* **YOUR OBJECTIVE**
Leaving out the pictures, retype exactly the lines from the one holding "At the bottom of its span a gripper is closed" through the end of the material.

* **DATASET EXCERPT**
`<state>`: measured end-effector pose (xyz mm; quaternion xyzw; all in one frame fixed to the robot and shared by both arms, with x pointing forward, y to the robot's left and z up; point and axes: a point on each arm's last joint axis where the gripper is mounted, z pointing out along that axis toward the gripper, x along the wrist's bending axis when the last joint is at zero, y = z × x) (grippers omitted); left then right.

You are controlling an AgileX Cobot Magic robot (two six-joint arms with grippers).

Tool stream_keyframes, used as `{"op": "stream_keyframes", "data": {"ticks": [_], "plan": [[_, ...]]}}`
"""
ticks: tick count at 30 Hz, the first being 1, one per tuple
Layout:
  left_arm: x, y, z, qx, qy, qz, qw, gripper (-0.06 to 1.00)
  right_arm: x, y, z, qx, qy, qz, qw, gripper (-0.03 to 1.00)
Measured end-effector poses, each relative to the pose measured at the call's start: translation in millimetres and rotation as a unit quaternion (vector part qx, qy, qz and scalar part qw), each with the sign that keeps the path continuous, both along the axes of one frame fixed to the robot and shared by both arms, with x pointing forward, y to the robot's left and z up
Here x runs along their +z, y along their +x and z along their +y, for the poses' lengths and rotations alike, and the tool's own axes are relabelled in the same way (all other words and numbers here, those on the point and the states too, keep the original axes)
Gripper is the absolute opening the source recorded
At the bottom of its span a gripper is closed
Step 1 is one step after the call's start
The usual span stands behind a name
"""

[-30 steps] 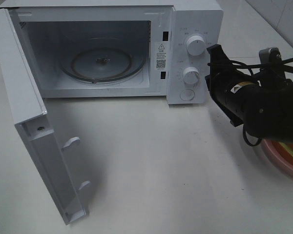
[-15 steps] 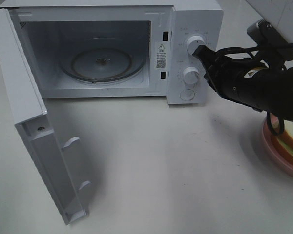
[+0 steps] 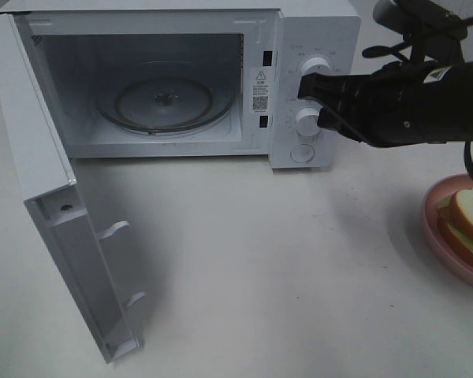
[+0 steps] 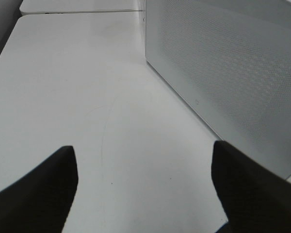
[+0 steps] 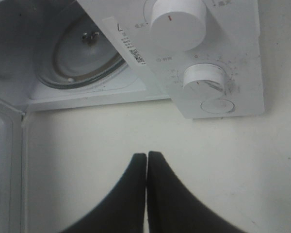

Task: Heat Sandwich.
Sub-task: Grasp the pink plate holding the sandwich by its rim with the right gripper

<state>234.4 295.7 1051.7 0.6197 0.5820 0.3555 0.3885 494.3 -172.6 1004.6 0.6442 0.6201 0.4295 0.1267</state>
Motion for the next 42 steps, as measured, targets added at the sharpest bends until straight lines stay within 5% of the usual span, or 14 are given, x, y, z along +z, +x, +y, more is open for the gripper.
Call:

* **WRITTEN ANSWER**
At the bottom of its span a gripper is closed
Step 1 is one step after the call's start
The usual span stands behind a name
"""

[-30 steps] 
[-15 steps] 
[+0 steps] 
[+0 steps] 
[+0 steps] 

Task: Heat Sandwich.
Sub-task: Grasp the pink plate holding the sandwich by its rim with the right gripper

<state>234.4 295.7 1051.7 0.6197 0.5820 0.3555 0.3885 494.3 -172.6 1004.6 0.6442 0.6201 0.4295 0.1267</state>
Motion for the next 42 steps, as measured, targets added at the sharpest bends until straight lines stay within 5% of the usual span, or 14 are given, x, y, z along +z, +x, +y, more is open for the gripper.
Call:

Besides the given answer, there is nothing more to add.